The True Love Tinder Robot Reads Your Sweat and Swipes Right for You
"I will read your true heart's desire through the sensors," the robot told me. "Then I will tell you whether or not you're a good match with that person. You can trust me because I am a robot."
My fingers were splayed in the hand-shaped sensors of Nicole He's True Love Tinder Robot. A rubber prop hand connected to the sensors loomed over an iPhone with the Tinder app open.
"Can you see yourself spending your life with this person?" the robot asked me. I was startled. I didn't know if I could see that. Though she looked like she was nice and had definitely traveled to somewhere with pyramids, that's not enough to plan one's future around. My answer was more complicated than a yes or no.
Not for the True Love Tinder Robot. "Swipe right," it said. Then the rubber hand swiped for me, indicating the question wasn't as complicated as I thought. Picking up on my increasing heart rate, True Love Tinder Robot swiped right again, and again and again. "You're not very picky, are you?" it said.
The Tinder bot goaded me in a sarcastic computer voice. "I can read your feelings," it said.
He built the True Love Tinder Robot for NYU's Interactive Telecommunications Program. She designed it with two pieces of metal, separated from each other, that she turned into what's called a galvanic skin response sensor. It reads your skin resistance, which changes with the state of your sweat glands, and how it changes over time. So when you get a little sweatier, like when you see a cutie on Tinder, it changes enough to tell the bot you're excited.
"It doesn't matter if you have naturally very sweaty hands," He told Mic. "It only matters what the change is."

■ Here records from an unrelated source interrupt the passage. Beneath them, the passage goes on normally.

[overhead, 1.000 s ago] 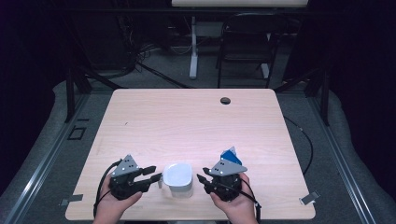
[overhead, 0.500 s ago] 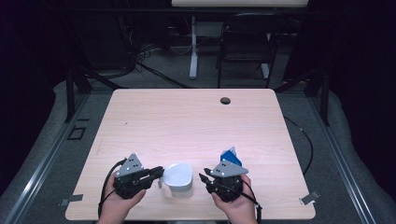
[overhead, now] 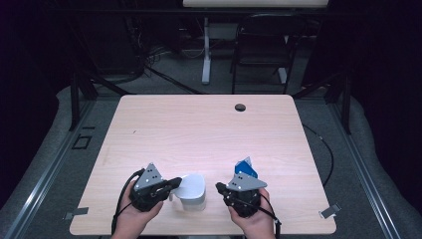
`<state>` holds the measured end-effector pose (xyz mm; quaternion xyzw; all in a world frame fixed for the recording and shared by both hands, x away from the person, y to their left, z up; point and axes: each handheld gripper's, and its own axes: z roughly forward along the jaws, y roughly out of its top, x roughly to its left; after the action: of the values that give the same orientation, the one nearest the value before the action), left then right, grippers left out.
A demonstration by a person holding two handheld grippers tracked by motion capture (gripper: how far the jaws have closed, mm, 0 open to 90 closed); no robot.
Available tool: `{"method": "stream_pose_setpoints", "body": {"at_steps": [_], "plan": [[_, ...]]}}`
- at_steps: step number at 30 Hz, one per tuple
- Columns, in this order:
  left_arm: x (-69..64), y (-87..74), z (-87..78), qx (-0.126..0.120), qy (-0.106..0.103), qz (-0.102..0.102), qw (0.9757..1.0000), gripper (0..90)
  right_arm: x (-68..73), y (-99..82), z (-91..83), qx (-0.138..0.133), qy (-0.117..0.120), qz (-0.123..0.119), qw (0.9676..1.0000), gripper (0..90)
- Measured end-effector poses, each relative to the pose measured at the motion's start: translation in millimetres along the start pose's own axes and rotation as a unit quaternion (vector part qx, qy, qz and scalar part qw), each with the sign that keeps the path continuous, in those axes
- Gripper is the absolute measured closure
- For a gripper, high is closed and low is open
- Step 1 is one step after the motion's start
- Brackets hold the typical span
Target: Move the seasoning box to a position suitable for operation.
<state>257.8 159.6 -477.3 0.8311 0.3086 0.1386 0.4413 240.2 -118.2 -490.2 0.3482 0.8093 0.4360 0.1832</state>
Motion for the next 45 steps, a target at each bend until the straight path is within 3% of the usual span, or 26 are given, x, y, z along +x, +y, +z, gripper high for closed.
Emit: {"method": "stream_pose_setpoints", "body": {"at_steps": [7, 12, 16, 25, 34, 45], "plan": [[1.1, -1.0, 4.7, 0.019, 0.003, -0.011, 0.9998, 90.0, -0.7, -1.3, 0.8, 0.002, 0.006, 0.006, 1.0, 88.8], [0.6, -2.1, 2.6, 0.027, 0.01, 0.003, 0.9996, 90.0, -0.6, 0.6, 2.4, -0.004, 0.012, 0.009, 0.9999, 88.6], [1.3, -5.9, -1.8, 0.024, 0.015, 0.01, 0.9996, 90.0, -0.1, 0.6, 4.7, 0.0, 0.019, 0.009, 0.9998, 90.0], [5.1, -10.8, -3.6, 0.01, -0.001, 0.003, 0.9999, 90.0, 2.8, -1.3, 9.0, 0.004, 0.022, 0.006, 0.9997, 90.0], [4.7, -11.1, -2.4, 0.007, 0.002, 0.005, 1.0, 90.0, 3.4, -2.3, 11.2, 0.001, 0.021, 0.008, 0.9997, 90.0], [6.2, -12.6, -3.1, 0.004, 0.002, -0.002, 1.0, 90.0, 7.7, -4.6, 21.0, 0.013, 0.038, 0.0, 0.9992, 90.0]]}}
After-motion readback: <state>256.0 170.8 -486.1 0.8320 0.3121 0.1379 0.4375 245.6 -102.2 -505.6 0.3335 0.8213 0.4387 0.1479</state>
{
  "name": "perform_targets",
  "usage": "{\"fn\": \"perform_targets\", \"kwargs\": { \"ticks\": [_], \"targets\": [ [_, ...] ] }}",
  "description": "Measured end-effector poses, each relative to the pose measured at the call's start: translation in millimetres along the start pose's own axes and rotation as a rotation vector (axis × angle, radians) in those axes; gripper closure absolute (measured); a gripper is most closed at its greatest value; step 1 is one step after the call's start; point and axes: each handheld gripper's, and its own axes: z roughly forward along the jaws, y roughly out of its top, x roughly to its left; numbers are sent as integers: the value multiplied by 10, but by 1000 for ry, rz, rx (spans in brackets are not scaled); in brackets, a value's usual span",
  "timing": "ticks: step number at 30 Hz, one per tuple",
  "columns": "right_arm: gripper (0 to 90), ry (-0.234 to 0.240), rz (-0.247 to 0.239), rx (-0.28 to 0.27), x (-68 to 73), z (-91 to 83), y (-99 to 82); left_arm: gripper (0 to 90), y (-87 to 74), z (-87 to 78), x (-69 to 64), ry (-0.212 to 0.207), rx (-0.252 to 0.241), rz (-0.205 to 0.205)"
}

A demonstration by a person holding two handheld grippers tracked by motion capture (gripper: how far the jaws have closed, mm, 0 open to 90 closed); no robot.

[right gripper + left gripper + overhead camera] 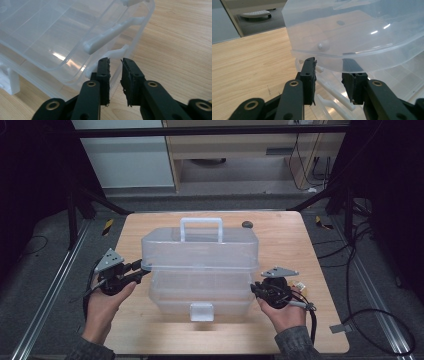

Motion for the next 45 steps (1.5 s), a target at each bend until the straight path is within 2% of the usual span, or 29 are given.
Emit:
{"fn": "perform_targets", "kwargs": {
  "ticks": [13,24,45],
  "targets": [
    [776,-8,-26,4,14,-2,7,613,46,9,41,3,-13,-15],
    [774,-3,-19,-1,6,-6,-1,573,81,64,78,6,-21,-27],
    [779,-1,-44,8,-15,-12,11,573,121,81,96,2,-27,-30]
  ]
}}
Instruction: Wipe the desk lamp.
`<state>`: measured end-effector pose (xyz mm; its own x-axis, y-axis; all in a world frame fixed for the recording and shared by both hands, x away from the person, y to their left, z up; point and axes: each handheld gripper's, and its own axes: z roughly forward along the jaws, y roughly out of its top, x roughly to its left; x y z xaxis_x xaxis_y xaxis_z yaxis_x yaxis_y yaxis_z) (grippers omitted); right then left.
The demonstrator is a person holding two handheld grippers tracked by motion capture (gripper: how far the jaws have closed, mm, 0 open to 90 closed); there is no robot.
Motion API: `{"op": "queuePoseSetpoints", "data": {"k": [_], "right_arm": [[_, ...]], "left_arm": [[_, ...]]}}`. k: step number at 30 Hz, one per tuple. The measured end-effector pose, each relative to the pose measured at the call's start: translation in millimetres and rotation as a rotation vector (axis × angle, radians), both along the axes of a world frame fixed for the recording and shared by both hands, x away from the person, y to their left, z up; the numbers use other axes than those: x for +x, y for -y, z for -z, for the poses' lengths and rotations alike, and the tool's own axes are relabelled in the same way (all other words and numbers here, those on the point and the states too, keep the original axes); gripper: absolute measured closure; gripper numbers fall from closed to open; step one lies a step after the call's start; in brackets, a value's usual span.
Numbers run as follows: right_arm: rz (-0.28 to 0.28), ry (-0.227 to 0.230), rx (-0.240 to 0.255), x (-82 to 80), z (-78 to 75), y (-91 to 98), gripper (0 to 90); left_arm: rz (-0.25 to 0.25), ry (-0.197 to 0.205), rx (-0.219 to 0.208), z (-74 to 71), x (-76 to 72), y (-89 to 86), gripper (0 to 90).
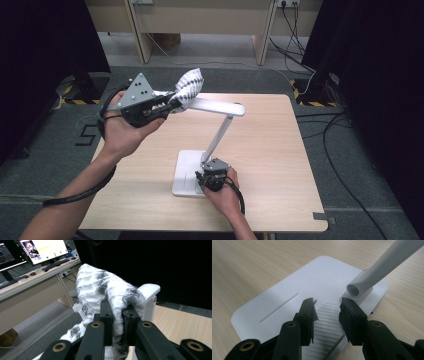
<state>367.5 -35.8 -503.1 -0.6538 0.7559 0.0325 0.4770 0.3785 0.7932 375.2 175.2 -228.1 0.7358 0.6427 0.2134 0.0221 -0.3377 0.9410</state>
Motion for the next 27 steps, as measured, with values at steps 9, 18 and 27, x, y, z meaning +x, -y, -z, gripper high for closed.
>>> {"op": "queuePoseSetpoints", "data": {"k": [9,18,27], "right_arm": [[0.000,0.000,0.000,-0.3,0.1,0.1,63.5],[0.001,-0.005,0.003,-0.4,0.0,-0.3,63.6],[0.001,-0.005,0.001,-0.2,-0.2,-0.2,63.5]], "left_arm": [[0.013,-0.007,0.002,1.6,2.7,10.6,80.9],[0.033,-0.017,0.014,2.2,4.0,22.3,80.9],[0.048,-0.023,0.020,2.5,5.4,30.8,80.9]]}}
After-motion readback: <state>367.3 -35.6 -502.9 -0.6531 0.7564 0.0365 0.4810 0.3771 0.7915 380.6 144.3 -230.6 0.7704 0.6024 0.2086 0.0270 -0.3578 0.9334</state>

Of course, there are some shortcomings that would be especially hard to calibrate. For instance, after feeling thoroughly embarrassed that my escalating heart rate caused the robot to swipe right on a photo of a beach, I looked very hard at the desk beneath my hands. It swiped again, which made it look like I got a hard-on for particleboard.
More likely, the Tinder bot, which He programmed to a tiny open-source computer called Arduino, was just picking up on the iced coffee I drank a few minutes before becoming a romance guinea pig. But the woman I swiped didn't know that.
Unlike other swiping robots like Tender, the raw hunk of meat that swipes Tinder for you, He's robot examines our dependence on technology for things as natural as love and romance. "We already use technology to find us dates," He told Mic. "We already trust computer algorithms to help us find people, and that doesn't sound weird. But when you think about it, this isn't that different. It's a computer telling you to trust it."
The big difference here is that He's robot analyzes your immediate physiological response, something much harder to control, not whether you prefer the Knicks over the Nets, something that makes you look good on a dating app profile. You might think you're into brunettes, or beards and tattoos. But True Love Tinder Robot has different plans for your love life.